At the end of January, the rate of inflation as measured by
the consumer price index stood at 16.3 per cent and the cumulative effect of
the sharp rise in the rate at the end of February brought the rate to 29.1 per
cent.
Dr Paul Acquah, Governor of the Bank of Ghana, said at a
press briefing on the activities of the Monetary Policy Committee (MPC) in
According to the Statistical Service, the national index for
February, 2003, represents a rise of 29.4 per cent over the index for the month
of February, 2002.
It said this is not unexpected, given that no policy measure
as significant as the price increases in petroleum products was taken in
January, 2003.
“The yearly inflation for February 2003 as a consequence,
showed a relatively small rise from 14.6 per cent in January, 2003, to 15.6 per
cent,” it said.
The service, the institution charged with the responsibility
of dealing with the Consumer Price Index, explained that monthly change
measures the rate of price change from month to month, while the annual change
represents change in price levels over a period of one year.

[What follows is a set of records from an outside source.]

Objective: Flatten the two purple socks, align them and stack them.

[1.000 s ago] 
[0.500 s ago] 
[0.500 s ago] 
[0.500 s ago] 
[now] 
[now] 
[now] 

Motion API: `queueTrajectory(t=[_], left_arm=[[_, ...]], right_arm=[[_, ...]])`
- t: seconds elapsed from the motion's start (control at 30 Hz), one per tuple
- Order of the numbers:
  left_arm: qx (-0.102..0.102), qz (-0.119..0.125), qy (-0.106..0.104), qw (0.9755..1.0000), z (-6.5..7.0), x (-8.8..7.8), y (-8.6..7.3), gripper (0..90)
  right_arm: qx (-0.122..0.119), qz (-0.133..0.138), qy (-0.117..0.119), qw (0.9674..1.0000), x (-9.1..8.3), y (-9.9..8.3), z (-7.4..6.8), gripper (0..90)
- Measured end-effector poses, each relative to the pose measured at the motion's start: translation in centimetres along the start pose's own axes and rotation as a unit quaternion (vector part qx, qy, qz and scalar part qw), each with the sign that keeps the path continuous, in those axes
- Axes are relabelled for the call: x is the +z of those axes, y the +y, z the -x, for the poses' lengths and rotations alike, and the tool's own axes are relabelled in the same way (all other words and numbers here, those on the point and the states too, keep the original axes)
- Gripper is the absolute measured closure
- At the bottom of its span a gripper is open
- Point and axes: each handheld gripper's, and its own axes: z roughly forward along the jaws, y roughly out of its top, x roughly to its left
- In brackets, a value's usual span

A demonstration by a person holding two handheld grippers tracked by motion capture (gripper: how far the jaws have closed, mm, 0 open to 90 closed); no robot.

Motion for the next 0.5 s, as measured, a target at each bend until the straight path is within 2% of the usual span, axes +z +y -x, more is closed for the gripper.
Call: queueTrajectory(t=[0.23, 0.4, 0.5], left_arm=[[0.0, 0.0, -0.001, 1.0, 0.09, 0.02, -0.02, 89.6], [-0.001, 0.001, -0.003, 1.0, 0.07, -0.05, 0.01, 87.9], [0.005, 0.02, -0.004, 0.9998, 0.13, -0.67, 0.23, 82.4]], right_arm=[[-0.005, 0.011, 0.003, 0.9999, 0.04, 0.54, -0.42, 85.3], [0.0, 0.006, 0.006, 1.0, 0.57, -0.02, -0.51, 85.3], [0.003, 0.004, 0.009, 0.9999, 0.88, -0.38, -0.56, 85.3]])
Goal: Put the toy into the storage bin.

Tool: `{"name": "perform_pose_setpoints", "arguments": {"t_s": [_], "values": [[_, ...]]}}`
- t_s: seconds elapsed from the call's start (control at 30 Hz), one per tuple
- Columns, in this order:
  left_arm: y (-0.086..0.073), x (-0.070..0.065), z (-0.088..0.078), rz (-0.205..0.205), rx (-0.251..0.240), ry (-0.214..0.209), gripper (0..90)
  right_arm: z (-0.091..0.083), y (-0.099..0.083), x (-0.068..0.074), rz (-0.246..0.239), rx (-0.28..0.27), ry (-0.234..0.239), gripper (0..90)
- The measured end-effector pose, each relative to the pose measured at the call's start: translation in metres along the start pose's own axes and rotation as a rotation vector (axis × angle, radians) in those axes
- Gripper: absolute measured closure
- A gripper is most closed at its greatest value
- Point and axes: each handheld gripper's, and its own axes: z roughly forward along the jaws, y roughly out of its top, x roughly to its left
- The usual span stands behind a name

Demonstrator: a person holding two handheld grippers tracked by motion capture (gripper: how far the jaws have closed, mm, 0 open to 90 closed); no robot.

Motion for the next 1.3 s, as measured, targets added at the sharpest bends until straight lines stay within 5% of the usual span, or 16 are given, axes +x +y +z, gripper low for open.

Also, a decline of the rate of inflation from one period to
the other does not necessarily mean that actual prices are falling. For, so long as the change remains positive, it means that price
levels are increasing but at a decline rate.
Dr Acquah, however, stated that the government’s domestic
revenue collection so far has been on track in relation to the established
budget targets. He said domestic total revenue amounted to ¢2.7 trillion and that payments were kept at the same level.
On the foreign exchange activities, the Governor said the
market activity shows a good degree of buoyancy with reduced volatility and
that purchases on the interbank foreign exchange by
deposit money banks and forex bureaux for the
two-month amounted to $171.7 million while sales totalled $183 million.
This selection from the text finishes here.